その会が実際に開かれたのは2019年12月15日だった。
恵比寿にあるコーヒーショップの2階。
栗色のアンティーク調の家具と調度品が施された雰囲気の良い一室を貸し切り、暖かい飲み物をいただきながら、ゆったりとした時間を過ごした。
参加者は操さんなどきぬママの関係者と、私の友人、数人だった。
会はなおさんの、きぬママとの思い出の語りで始まった。
そしてきぬママがいつも歌っていたアメージンググレース、大好きだった金子みすゞの詩にあてた曲に続き、素人ばかりで舞台に立った思い出の曲、“翼をください”を皆で合唱すると、最後はなおさんが大好きなさだまさしの曲で締められた。
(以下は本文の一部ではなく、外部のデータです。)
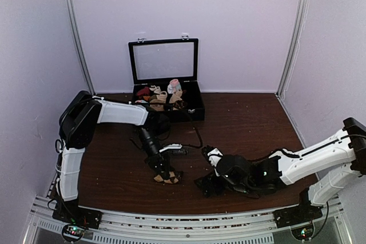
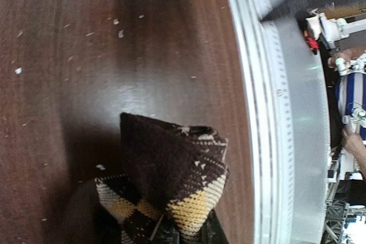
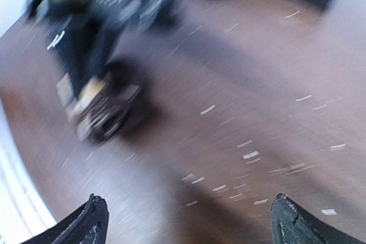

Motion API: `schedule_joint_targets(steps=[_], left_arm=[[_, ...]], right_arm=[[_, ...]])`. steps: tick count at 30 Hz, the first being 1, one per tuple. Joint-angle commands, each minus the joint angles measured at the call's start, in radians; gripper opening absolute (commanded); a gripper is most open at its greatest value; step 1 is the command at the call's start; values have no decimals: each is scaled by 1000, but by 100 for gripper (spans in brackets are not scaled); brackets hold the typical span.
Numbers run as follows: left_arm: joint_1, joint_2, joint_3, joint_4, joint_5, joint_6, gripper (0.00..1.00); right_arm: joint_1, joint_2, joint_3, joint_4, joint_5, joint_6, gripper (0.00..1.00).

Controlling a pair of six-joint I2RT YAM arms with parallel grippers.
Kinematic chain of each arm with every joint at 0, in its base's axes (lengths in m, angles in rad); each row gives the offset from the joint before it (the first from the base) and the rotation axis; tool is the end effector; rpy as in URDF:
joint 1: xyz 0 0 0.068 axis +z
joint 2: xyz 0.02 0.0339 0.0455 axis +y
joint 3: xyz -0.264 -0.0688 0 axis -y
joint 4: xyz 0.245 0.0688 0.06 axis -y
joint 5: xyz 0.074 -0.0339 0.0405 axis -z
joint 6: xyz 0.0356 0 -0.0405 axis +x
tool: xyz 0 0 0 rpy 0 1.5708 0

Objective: Roll the socks
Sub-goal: Roll the sock at the center of the board.

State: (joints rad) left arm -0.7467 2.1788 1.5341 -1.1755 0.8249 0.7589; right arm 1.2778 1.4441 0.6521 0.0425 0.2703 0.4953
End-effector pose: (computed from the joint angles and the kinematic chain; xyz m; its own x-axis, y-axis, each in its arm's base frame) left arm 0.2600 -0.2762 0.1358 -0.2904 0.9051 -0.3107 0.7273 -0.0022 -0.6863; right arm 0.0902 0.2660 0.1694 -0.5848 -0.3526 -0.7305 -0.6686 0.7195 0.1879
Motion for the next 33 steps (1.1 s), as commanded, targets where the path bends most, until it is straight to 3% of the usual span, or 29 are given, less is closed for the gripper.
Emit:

皆がそれぞれの記憶に想いを寄せる、暖かく優しい会だった。
会が始まるとき、テーブルの上に置かれた一冊の本に目についた。
それは私の友人、水器さんが置いた祈祷書だった。
”その本、きぬママのですね!“
私は思わず呟いた。
クリスチャンの巡礼路、カミーノ・デ・コンポステーラを歩いた私にきぬママは、”帰ってきたら、父の聖書をあげるわね“とメールで約束していた。
しかし帰国後、お互いその話はすっかり忘れていて、約束が生前に果たされることはなかった。
お別れの会のあと、きぬママ宅で本棚を眺めていた時、そのことがふと思いだされた。
聖書と祈祷書の違いもわからなかったが、とりあえずその手のものを貰っておこうと、目に止まった祈祷書を持ち帰ったのだった。
水器さんは心理学の仲間ではなかったが、きぬママのコンサートに来てくれたことがあった。そして何より、彼女は洗礼こそしていなかったが、キリスト教に深く傾倒していた。
意味もわからない私が持っているよりは良いだろうと、形見分けの意を込めて、その祈祷書は彼女に贈ったのだった。
”うん。きぬママの会だからね“
水器さんが答えた。
臙脂色の祈祷書が、この先の私の行く末に大きな影響を及ぼすことなど、その時の私は考えてもみなかった。